The Malindi courts have been put on focus after investigations revealed that most petitions were unfairly dismissed after the respondents used money to influence the rulings and when the dirty tricks started spilling out, the courts decided to nullify two ward elections.
The election petitions challenging the election of several MCAs have been dismissed despite strong evidence of electoral fraud witnessed before, during and after the elections.
In some instances, the rulings of some of the cases were postponed to provide time for the respondents to comply to the requests of the magistrates a move that angered the petitioners.
The election petition challenging the election of Garashi ward MCA Peter Ziro was dismissed in a very dramatic manner with investigations revealing that a bee hive of lobbying activities including late night meetings were organized to ensure that the petition which was before a magistrates court was dismissed.
Theophelus Fondo had petitioned against Peter Ziro and believed that he had enough evidence since the arguments in the court room used to favour his side.
On the 8th of November 2017 near Tamani Jua resort in Malindi, the magistrate met Mr. Ziro and they agreed that Ziro parts with sh. 500,000 for the case to be ruled in his favour.
When contacted, Ziro declined to comment only stating that he validly won the elections and was declared winner in a rightful manner.
“I do not want to talk about elections that are behind us now,” he rudely replied to the journalists.
Investigations reveal that Ziro was seen visiting the Post bank in Malindi late last year where sh. 500,000 part of the money was withdrawn and given to a certain magistrate who had arrived in a white range rover sports that night. The magistrate is said to have changed tuned and demanded the amount to be raised to one million shillings.
During that time, the said magistrate was in the company of a well built man only known who is said to be the architect behind the under dealings.
At that instance the ruling that was set to be made earlier was postponed by the court to another date to give Ziro time to collect the remaining amount.
During the ruling on 24th November the court dismissed the petition and punished the petitioner to pay the cost of the petition fixed at sh. 1.5 million.
The same happened to all the other petitions that passed through the lower courts and the only difference is that the other respondents were demanded to part with at least sh. 2 million.
A first time MCA has also complained that the amount was too high for him since it was his first time in politics.
Mr. Ziro is believed to have helped broker deals to influence the outcome of many other petitions with the most noted one being a petition challenging the election of Malindi town ward Mr. David Kadenge filed by Ms. Elizabeth Muthoka and which was another magistrate.
Investigations have pointed out that Ziro was the main architect of the deals and met a certain magistrate who would in turn cut the deal on behalf of the second magistrate and they met at her residence where sh. 2 million was paid to influence the outcome despite heavy evidence.

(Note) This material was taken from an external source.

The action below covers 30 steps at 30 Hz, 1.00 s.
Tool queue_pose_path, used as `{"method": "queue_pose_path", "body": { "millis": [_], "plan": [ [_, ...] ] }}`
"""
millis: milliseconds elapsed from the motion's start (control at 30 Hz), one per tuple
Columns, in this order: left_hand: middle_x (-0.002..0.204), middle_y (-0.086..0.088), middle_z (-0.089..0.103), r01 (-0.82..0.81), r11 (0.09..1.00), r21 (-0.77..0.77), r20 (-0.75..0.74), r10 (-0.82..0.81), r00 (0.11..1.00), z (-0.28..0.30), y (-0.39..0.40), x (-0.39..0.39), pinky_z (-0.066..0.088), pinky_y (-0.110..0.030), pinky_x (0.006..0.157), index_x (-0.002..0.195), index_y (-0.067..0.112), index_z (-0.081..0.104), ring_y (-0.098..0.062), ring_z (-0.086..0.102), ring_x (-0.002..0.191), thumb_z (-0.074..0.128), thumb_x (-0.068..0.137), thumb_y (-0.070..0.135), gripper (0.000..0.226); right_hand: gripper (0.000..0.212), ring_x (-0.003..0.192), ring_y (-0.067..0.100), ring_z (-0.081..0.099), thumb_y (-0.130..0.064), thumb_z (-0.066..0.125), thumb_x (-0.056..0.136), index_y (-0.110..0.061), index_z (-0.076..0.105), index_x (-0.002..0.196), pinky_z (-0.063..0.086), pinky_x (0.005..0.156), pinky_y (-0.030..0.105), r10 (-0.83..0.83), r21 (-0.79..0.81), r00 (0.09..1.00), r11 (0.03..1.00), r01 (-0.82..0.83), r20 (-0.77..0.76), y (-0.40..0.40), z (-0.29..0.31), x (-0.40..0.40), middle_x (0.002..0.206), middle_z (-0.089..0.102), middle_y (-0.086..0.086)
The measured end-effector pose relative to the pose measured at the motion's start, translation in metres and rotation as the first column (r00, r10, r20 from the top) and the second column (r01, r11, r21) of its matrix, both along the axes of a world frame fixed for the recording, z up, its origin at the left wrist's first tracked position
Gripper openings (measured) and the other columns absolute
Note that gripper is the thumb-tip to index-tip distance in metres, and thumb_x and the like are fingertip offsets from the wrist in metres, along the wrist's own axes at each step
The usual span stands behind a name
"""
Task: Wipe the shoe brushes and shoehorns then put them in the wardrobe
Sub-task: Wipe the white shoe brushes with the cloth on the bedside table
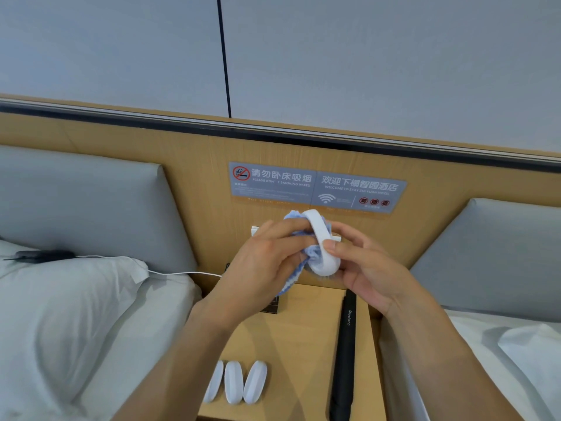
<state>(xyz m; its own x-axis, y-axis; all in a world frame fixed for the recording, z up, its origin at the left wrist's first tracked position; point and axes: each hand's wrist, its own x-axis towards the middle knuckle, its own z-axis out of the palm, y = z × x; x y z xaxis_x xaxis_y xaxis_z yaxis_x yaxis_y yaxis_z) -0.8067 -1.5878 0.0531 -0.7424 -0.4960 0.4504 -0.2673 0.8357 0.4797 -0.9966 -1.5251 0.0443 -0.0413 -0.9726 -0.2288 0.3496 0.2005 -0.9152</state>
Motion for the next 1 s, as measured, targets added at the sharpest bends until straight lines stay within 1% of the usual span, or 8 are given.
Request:
{"method": "queue_pose_path", "body": {
  "millis": [100, 267, 400, 533, 667, 833, 933, 1000],
  "plan": [
    [0.143, 0.014, 0.046, -0.096, 0.995, -0.003, 0.045, 0.096, 0.994, -0.002, -0.002, -0.006, 0.047, -0.043, 0.08, 0.123, 0.023, 0.063, -0.023, 0.051, 0.099, 0.047, 0.101, 0.02, 0.027, 0.049, 0.09, 0.025, 0.07, -0.021, 0.081, 0.072, -0.017, 0.07, 0.12, 0.059, 0.074, 0.038, -0.043, -0.006, 0.998, 0.999, 0.044, 0.046, -0.003, 0.002, 0.003, 0.108, 0.072, 0.013],
    [0.14, 0.005, 0.049, -0.009, 0.99, 0.138, -0.021, 0.012, 1.0, -0.006, 0.002, -0.009, 0.046, -0.036, 0.093, 0.114, 0.009, 0.066, -0.014, 0.053, 0.118, 0.049, 0.1, 0.009, 0.022, 0.05, 0.084, 0.023, 0.067, -0.024, 0.076, 0.073, -0.009, 0.069, 0.12, 0.057, 0.082, 0.041, -0.134, 0.037, 0.987, 0.991, 0.131, 0.09, -0.006, -0.001, 0.012, 0.1, 0.072, 0.011],
    [0.133, 0.009, 0.052, 0.005, 0.964, 0.266, 0.0, -0.005, 1.0, -0.005, 0.001, -0.004, 0.047, -0.033, 0.092, 0.111, 0.011, 0.069, -0.006, 0.054, 0.115, 0.05, 0.098, 0.007, 0.023, 0.052, 0.082, 0.023, 0.069, -0.024, 0.074, 0.075, -0.004, 0.066, 0.122, 0.06, 0.077, 0.039, -0.167, 0.072, 0.975, 0.985, 0.158, 0.145, -0.005, -0.004, 0.018, 0.098, 0.072, 0.013],
    [0.116, 0.009, 0.065, -0.015, 0.84, 0.542, -0.174, 0.129, 0.976, -0.006, 0.009, -0.007, 0.051, -0.038, 0.092, 0.114, 0.018, 0.069, -0.009, 0.063, 0.103, 0.056, 0.096, 0.007, 0.025, 0.052, 0.078, 0.023, 0.071, -0.024, 0.075, 0.072, -0.005, 0.064, 0.119, 0.06, 0.068, 0.036, -0.243, 0.075, 0.96, 0.969, 0.235, 0.14, -0.007, -0.005, 0.026, 0.097, 0.074, 0.014],
    [0.107, 0.004, 0.071, 0.002, 0.698, 0.716, -0.289, 0.295, 0.911, -0.009, 0.017, -0.014, 0.056, -0.05, 0.083, 0.116, 0.027, 0.062, -0.021, 0.07, 0.091, 0.069, 0.089, 0.017, 0.03, 0.064, 0.084, 0.027, 0.073, -0.027, 0.08, 0.068, -0.012, 0.058, 0.126, 0.061, 0.074, 0.039, -0.335, 0.058, 0.929, 0.942, 0.33, 0.16, -0.011, -0.003, 0.034, 0.101, 0.076, 0.015],
    [0.12, 0.013, 0.067, -0.057, 0.76, 0.648, -0.289, 0.314, 0.904, -0.011, 0.017, -0.013, 0.053, -0.043, 0.093, 0.12, 0.024, 0.062, -0.014, 0.066, 0.104, 0.08, 0.075, 0.007, 0.051, 0.05, 0.084, 0.026, 0.071, -0.031, 0.073, 0.085, -0.013, 0.055, 0.128, 0.059, 0.067, 0.035, -0.308, 0.036, 0.941, 0.951, 0.306, 0.141, -0.011, 0.005, 0.034, 0.104, 0.075, 0.011],
    [0.124, 0.015, 0.065, -0.069, 0.773, 0.631, -0.332, 0.349, 0.876, -0.011, 0.012, -0.01, 0.052, -0.04, 0.095, 0.116, 0.021, 0.065, -0.009, 0.063, 0.11, 0.082, 0.072, 0.003, 0.049, 0.037, 0.089, 0.029, 0.066, -0.018, 0.061, 0.09, -0.007, 0.058, 0.125, 0.054, 0.076, 0.039, -0.282, 0.046, 0.925, 0.959, 0.28, 0.256, -0.01, 0.009, 0.031, 0.11, 0.068, 0.02],
    [0.125, 0.011, 0.064, -0.072, 0.794, 0.604, -0.349, 0.344, 0.872, -0.012, 0.008, -0.007, 0.052, -0.037, 0.095, 0.113, 0.018, 0.068, -0.009, 0.061, 0.113, 0.082, 0.071, 0.003, 0.048, 0.03, 0.086, 0.031, 0.066, -0.005, 0.058, 0.089, -0.01, 0.06, 0.118, 0.053, 0.077, 0.042, -0.263, 0.038, 0.947, 0.965, 0.26, 0.187, -0.009, 0.011, 0.029, 0.105, 0.071, 0.021]
  ]
}}
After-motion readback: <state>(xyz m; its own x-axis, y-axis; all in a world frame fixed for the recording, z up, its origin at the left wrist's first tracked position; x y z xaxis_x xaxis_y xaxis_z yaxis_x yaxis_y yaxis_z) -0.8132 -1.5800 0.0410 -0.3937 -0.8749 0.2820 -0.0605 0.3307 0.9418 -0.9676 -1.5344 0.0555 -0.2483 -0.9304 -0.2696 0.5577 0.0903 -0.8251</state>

Mrs. Muthoka has remained an angry woman even after appealing the earlier ruling and told the reporter that all was well until when the dates of judgment kept on changing and being postpones arbitrary.
“I can readily say that there is no justice in our courts and as much as the electorate, though they seem to have moved on they are a very angry lot,” she added.
When pressed hard to explain she only said that the matters were still in court and could not be discussed from outside.
A number of the affected MCAs were also overheard on several instances complaining against the imposing of heavy demands by a broker who warned them of dire consequences if they dared reveal their under dealings.